4th Circuit Decides Definition of Piracy Evolves with the Law of Nations
May 24, 2012 2 Comments
A three-judge panel of a U.S. appeals court has decided that UNCLOS sets forth the definition of piracy for purposes of U.S. law. As we signalled here and here, the U.S. Court of Appeals for the 4th Circuit was faced with the question of whether “piracy as defined by the law of nations” in 18 U.S.C. § 1651 (adopted in 1816) constitutes a static or evolving concept. In a well-written and extremely thorough decision, the court has determined that the law of nations is an evolving concept and that the definition contained within UNCLOS constitutes the law of nations as defined in the statute. Since UNCLOS defines piracy in part as ‘an illegal act of violence,’ a completed theft is not requisite to the crime. This has important repercussions for future prosecutions because pirates are often unsuccessful in boarding ships or taking anything of value even though they may fire upon vessels with AK-47s and RPGs. Limiting the definition to the law of 1816 would have prevented U.S. courts from exercising jurisdiction where conduct less than a completed robbery was perpetrated. Here are the crucial bits of the opinion:
The defendants would have us believe that, since the Smith era, the United States’ proscription of general piracy has been limited to “robbery upon the sea.” But that interpretation of our law would render it incongruous with the modern law of nations and prevent us from exercising universal jurisdiction in piracy cases. See Sosa, 542 U.S. at 761 (Breyer, J., concurring in part and concurring in the judgment) (explaining that universal jurisdiction requires, inter alia, substantive uniformity among the laws of [the exercising] nations”). At bottom, then, the defendants’ position is irreconcilable with the noncontroversial notion that Congress intended in § 1651 to define piracy as a universal jurisdiction crime. In these circumstances, we are constrained to agree with the district court that § 1651 incorporates a definition of piracy that changes with advancements in the law of nations.

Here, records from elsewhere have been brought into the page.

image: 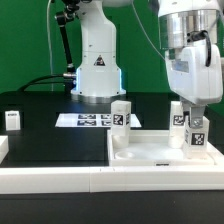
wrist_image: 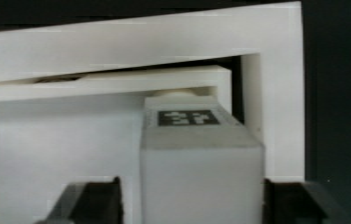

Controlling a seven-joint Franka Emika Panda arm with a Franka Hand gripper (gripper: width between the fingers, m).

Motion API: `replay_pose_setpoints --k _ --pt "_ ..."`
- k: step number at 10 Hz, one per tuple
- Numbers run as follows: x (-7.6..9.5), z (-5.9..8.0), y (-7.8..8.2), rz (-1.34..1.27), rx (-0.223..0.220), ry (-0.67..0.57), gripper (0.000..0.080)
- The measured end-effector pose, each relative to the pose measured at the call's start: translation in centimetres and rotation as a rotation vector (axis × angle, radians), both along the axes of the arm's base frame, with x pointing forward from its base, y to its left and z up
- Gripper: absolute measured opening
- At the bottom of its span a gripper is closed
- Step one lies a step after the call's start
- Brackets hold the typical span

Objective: Assemble square table

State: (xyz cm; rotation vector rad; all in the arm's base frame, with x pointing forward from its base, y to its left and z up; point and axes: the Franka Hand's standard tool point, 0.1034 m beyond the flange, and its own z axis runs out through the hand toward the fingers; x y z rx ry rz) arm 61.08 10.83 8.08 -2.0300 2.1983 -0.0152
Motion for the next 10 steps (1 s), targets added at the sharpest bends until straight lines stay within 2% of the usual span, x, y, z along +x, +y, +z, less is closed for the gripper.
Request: replay_pose_setpoints --k 1,2,4,8,10 --pt "0.0 0.0 0.01 0.045 -0.005 -0.004 0.054" --pt "-0.09 0.1 0.23 0.113 -0.007 0.01 0.0616" --pt "0.25 0.39 0.6 0.338 -0.039 -0.016 0.0642" --pt "0.24 0.34 0.41 0.564 -0.067 -0.036 0.0649" --pt "0.27 0.41 0.6 0.775 -0.116 -0.04 0.0649"
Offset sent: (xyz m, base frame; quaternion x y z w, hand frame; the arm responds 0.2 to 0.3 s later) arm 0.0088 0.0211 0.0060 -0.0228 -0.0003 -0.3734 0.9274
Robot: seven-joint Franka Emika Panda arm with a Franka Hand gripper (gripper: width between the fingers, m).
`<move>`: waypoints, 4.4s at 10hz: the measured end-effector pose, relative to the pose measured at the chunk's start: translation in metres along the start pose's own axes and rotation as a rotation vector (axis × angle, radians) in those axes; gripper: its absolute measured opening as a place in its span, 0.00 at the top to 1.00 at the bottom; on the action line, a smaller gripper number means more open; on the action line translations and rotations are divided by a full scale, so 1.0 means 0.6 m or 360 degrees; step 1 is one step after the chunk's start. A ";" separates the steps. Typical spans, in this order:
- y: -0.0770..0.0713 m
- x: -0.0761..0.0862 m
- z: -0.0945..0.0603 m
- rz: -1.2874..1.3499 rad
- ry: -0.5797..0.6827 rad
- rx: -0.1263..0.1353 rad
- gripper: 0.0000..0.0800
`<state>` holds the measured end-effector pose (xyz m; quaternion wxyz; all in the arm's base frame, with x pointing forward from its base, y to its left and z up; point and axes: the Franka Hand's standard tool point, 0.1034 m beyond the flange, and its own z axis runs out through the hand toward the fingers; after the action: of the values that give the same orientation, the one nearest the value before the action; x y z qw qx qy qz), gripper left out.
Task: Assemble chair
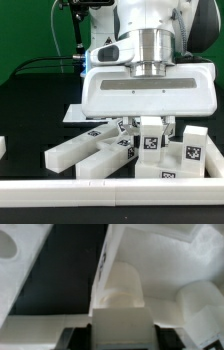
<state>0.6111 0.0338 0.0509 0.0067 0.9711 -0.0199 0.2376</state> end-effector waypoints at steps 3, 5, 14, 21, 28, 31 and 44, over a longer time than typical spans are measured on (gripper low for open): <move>0.002 0.000 0.000 -0.0002 0.0025 -0.0007 0.64; 0.002 0.000 0.000 -0.0002 0.0025 -0.0007 0.41; -0.009 0.027 -0.020 0.0057 -0.0674 0.0141 0.19; -0.010 0.023 -0.017 0.0557 -0.0685 0.0032 0.65; -0.025 0.025 -0.014 0.1494 -0.0685 -0.0160 0.65; -0.028 0.028 -0.013 0.1871 -0.0667 -0.0220 0.65; -0.018 0.027 -0.037 0.0188 -0.0658 0.0148 0.19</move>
Offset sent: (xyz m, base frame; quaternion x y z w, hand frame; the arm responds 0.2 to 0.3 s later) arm 0.0000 0.0000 0.0000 0.0000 0.0000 0.0000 1.0000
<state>0.6159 0.0446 0.0779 -0.0564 0.9956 -0.0668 0.0342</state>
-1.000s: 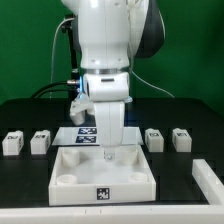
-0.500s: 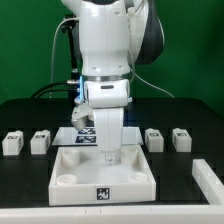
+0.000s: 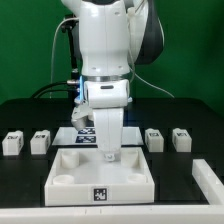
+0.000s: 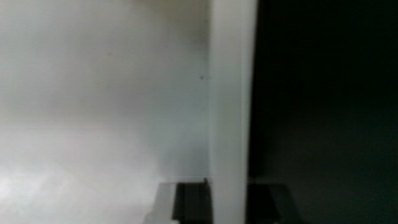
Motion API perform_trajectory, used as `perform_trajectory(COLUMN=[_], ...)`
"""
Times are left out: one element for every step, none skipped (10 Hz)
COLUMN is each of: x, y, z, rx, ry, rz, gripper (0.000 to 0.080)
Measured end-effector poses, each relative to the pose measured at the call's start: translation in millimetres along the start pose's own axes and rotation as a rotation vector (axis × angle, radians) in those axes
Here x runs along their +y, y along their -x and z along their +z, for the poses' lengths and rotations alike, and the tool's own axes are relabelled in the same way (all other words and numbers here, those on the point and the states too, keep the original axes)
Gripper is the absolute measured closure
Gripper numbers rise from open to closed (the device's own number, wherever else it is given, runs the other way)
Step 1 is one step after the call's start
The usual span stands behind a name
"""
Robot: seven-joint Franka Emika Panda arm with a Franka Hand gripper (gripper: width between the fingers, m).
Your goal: Assemble one leg
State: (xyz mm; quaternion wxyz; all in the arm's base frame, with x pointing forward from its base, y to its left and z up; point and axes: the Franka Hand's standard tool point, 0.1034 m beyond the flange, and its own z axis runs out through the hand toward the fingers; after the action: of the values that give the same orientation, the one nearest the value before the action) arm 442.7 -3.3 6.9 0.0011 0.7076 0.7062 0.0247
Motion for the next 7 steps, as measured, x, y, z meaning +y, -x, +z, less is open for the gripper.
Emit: perform_trajectory(x=[0.0,0.0,0.0,1.3,13.0,29.8,42.5], y=[0.0,0.0,0.0,-2.4,-18.1,-36.3,-50.9], z=[0.0,0.0,0.0,-0.2,-2.7,-2.8,0.3], rx=[0.000,0.000,0.000,0.000,0.003,0.009,0.017], ry=[0.000,0.000,0.000,0.000,0.007,0.011,0.022], rz=[0.000,0.000,0.000,0.002,-0.019,-0.052,-0.025], gripper=[0.0741,0.0741,0.0741,0.0741,0.0741,0.0741,0.0741])
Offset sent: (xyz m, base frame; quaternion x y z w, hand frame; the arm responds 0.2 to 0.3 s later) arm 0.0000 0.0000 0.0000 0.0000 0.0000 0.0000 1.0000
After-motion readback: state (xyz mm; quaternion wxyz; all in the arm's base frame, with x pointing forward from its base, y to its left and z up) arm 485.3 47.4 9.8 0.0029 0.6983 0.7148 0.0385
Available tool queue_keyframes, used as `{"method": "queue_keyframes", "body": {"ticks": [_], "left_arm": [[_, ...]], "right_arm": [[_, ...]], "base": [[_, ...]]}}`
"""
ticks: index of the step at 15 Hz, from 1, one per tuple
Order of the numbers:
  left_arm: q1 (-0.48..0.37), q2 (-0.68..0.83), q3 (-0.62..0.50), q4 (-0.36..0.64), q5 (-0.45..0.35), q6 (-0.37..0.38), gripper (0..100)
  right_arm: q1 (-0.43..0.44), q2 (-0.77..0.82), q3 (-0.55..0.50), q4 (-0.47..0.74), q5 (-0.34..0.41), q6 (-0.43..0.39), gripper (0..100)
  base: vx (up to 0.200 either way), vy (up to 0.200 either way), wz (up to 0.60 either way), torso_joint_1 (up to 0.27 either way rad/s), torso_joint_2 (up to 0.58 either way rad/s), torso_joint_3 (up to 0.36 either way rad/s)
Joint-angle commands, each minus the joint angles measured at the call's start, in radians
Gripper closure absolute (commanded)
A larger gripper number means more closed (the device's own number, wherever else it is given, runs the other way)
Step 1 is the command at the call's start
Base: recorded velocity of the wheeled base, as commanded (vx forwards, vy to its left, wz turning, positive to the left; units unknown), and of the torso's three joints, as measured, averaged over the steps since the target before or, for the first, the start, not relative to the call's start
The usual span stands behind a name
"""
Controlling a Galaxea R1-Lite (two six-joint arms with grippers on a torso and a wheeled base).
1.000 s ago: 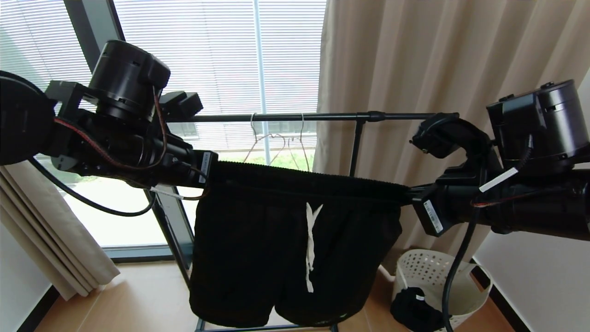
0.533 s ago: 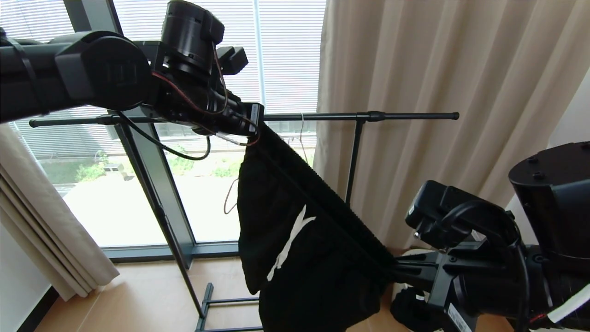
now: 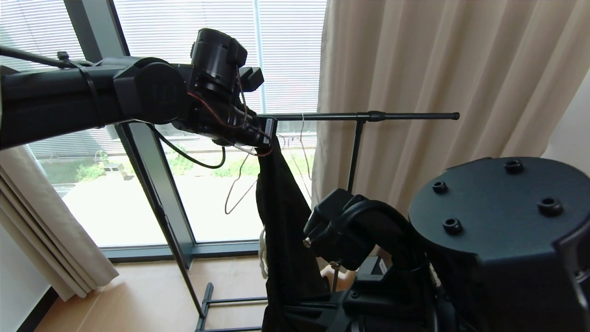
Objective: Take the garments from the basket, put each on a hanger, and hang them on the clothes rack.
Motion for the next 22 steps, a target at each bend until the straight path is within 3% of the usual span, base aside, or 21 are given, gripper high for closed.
{"method": "queue_keyframes", "body": {"ticks": [1,5,7,9,10,12,14,17,21,22], "left_arm": [[-0.015,0.001,0.013,0.0,0.0,-0.004,100],[-0.032,-0.001,0.011,0.0,0.0,-0.019,100],[-0.032,-0.005,0.016,0.02,0.007,-0.019,100],[-0.028,-0.045,0.016,0.097,0.006,-0.016,100],[-0.025,-0.073,0.016,0.146,0.006,-0.016,100],[-0.023,-0.12,0.039,0.215,0.006,-0.01,100],[-0.023,-0.175,0.102,0.258,0.003,-0.008,100],[-0.043,-0.323,0.34,0.258,0.0,0.035,100],[-0.13,-0.39,0.59,0.219,0.001,0.036,100],[-0.132,-0.39,0.596,0.216,0.001,0.036,100]], "right_arm": [[0.02,0.046,-0.021,-0.046,-0.008,0.024,100],[0.017,-0.005,0.024,-0.083,-0.023,0.032,100],[-0.073,-0.063,0.105,-0.072,-0.114,0.014,100],[-0.185,-0.097,0.163,-0.074,-0.21,-0.055,100],[-0.279,-0.106,0.188,-0.074,-0.226,-0.103,100],[-0.388,-0.099,0.189,-0.074,-0.239,-0.129,100],[-0.465,-0.069,0.153,-0.077,-0.266,-0.151,100],[-0.583,0.058,-0.024,-0.074,-0.287,-0.187,100],[-0.598,0.216,-0.257,-0.071,-0.327,-0.189,100],[-0.598,0.219,-0.26,-0.072,-0.327,-0.189,100]], "base": [[0.0,0.0,0.0,0.0,0.0,0.0],[0.0,0.0,0.0,0.0,0.0,0.0],[0.0,0.0,0.0,0.0,0.0,0.0],[0.0,0.0,0.0,0.0,0.0,0.0],[0.0,0.0,0.0,0.0,0.0,0.0],[0.0,0.0,0.0,0.0,0.0,0.0],[0.0,0.0,0.0,0.0,0.0,0.0],[0.0,0.0,0.0,0.0,0.0,0.0],[0.0,0.0,0.0,0.0,0.0,0.0],[0.0,0.0,0.0,0.0,0.0,0.0]]}}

We also agree with the district court that the definition of piracy under the law of nations, at the time of the defendants’ attack on the USS Nicholas and continuing today, had for decades encompassed their violent conduct. That definition, spelled out in the UNCLOS, as well as the High Seas Convention before it, has only been reaffirmed in recent years as nations around the world have banded together to combat the escalating scourge of piracy. For example, in November 2011, the United Nations Security Council adopted Resolution 2020, recalling a series of prior resolutions approved between 2008 and 2011 “concerning the situation in Somalia”; expressing “grave[ ] concern[ ] [about] the ongoing threat that piracy and armed robbery at sea against vessels pose”; and emphasizing “the need for a comprehensive response by the international community to repress piracy and armed robbery at sea and tackle its underlying causes.” Of the utmost significance, Resolution 2020 reaffirmed “that international law, as reflected in the [UNCLOS], sets out the legal framework applicable to combating piracy and armed robbery at sea.”
Considering the importance of this opinion, the public defender may choose to petition for en banc review. The three judges on this panel were all Democratic appointees, which may mean they were more receptive to the evolving law concept. Whereas if the entire bench (15 judges) were to hear the case, it could reach a different conclusion. The defendants also have the option of appealing to the U.S. Supreme Court. Therefore, there may yet be more to this story.